The Hunter

Pairing: Rumbelle

Warning: T-rated sexuality

This is a companion piece to Duende. The other side of the coin, if you will.


In hindsight, maybe he shouldn't have caught her. Maybe he should have used magic instead, slowed her fall until she floated soft as a feather to the ground. Maybe he should have kept his eyes on the blinding light of the window, instead of letting them flicker to her eyes, follow the curve of her cheeks, stray to the tantalizing plunge of her breasts as they disappeared under her bodice. Maybe, if he was going to stare anyway, he should have made it quick—a darting there-and-back-again, too quick for her to notice.

He should have done a lot of things. Unfortunately he didn't.

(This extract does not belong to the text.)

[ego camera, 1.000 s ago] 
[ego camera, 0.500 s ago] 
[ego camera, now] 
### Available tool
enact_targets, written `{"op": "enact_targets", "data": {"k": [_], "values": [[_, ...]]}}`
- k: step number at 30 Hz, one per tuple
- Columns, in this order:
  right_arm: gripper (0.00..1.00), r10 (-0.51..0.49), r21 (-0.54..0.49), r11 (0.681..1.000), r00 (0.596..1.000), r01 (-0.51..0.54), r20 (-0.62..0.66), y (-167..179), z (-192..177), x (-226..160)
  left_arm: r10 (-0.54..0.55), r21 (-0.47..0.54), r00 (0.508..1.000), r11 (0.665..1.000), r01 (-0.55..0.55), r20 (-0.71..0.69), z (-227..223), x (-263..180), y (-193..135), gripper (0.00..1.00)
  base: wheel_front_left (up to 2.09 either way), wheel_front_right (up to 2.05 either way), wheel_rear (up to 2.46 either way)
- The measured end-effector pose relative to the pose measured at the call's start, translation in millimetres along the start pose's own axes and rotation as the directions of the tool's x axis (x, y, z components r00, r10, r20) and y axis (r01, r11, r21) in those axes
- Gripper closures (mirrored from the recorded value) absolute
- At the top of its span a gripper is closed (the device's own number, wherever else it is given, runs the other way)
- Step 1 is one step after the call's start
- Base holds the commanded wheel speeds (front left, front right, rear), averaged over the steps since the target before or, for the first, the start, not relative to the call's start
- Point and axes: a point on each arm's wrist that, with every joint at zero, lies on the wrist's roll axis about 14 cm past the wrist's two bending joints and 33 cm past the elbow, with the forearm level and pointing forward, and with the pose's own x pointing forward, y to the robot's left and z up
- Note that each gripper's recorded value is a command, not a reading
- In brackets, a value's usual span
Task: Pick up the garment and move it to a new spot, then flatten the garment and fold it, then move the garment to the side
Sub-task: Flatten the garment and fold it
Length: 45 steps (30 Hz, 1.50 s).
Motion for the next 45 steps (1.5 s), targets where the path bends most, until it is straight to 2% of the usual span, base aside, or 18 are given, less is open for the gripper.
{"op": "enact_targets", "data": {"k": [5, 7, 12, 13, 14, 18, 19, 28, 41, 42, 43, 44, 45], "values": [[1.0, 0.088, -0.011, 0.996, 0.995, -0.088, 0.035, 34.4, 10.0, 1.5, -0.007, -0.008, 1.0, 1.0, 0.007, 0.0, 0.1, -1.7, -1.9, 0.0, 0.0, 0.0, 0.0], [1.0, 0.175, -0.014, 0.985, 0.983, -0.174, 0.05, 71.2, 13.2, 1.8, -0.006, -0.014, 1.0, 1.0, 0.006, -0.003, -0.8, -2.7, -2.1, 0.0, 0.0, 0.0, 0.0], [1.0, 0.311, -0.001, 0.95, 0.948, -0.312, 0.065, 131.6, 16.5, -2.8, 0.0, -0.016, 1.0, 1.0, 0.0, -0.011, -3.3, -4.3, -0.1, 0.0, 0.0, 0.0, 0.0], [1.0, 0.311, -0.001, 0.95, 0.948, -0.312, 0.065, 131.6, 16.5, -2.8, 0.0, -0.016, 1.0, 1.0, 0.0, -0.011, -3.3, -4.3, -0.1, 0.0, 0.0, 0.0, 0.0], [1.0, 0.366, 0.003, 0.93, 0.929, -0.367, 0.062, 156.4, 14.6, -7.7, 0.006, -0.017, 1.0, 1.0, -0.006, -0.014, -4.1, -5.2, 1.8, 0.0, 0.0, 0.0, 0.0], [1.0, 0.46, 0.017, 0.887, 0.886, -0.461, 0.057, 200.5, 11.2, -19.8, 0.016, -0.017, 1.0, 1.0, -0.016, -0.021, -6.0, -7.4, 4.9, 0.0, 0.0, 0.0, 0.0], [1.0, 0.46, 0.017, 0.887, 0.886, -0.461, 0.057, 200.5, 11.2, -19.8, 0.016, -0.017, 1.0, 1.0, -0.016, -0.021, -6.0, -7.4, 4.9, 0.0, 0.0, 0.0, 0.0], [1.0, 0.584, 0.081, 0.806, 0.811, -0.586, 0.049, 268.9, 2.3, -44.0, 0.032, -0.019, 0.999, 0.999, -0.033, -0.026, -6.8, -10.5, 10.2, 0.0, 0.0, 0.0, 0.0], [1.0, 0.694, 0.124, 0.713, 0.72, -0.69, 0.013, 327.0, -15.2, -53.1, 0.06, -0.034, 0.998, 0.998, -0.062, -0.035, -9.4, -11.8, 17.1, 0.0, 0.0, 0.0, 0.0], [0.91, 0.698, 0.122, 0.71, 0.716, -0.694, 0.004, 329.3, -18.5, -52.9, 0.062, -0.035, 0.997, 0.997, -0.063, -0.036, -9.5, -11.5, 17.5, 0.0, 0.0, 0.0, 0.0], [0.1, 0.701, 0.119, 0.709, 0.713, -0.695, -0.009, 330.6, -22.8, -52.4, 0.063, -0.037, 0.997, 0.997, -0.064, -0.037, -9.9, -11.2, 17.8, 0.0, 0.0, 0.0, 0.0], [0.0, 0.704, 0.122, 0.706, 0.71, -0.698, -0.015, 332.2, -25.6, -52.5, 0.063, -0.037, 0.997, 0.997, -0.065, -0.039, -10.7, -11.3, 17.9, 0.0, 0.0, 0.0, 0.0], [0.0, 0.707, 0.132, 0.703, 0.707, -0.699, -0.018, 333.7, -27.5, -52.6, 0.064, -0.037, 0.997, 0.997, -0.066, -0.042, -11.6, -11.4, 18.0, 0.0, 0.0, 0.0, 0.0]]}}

And now the game has changed.

She's bolder than before. She does more leaning than she once did, showing off her curves with satisfied smiles. All the tentative shyness has fallen away, and now she walks with all the grace and confidence of a predator on the hunt.

Every so often he catches her sneaking glances of her own, especially when his back is turned, especially when he walks. A part of him regrets the state of his wardrobe and its (suddenly suspicious) lack of loose-fitting pants. Another part of him toys with the idea of shrinking them further, just a touch, and giving her something to really stare at.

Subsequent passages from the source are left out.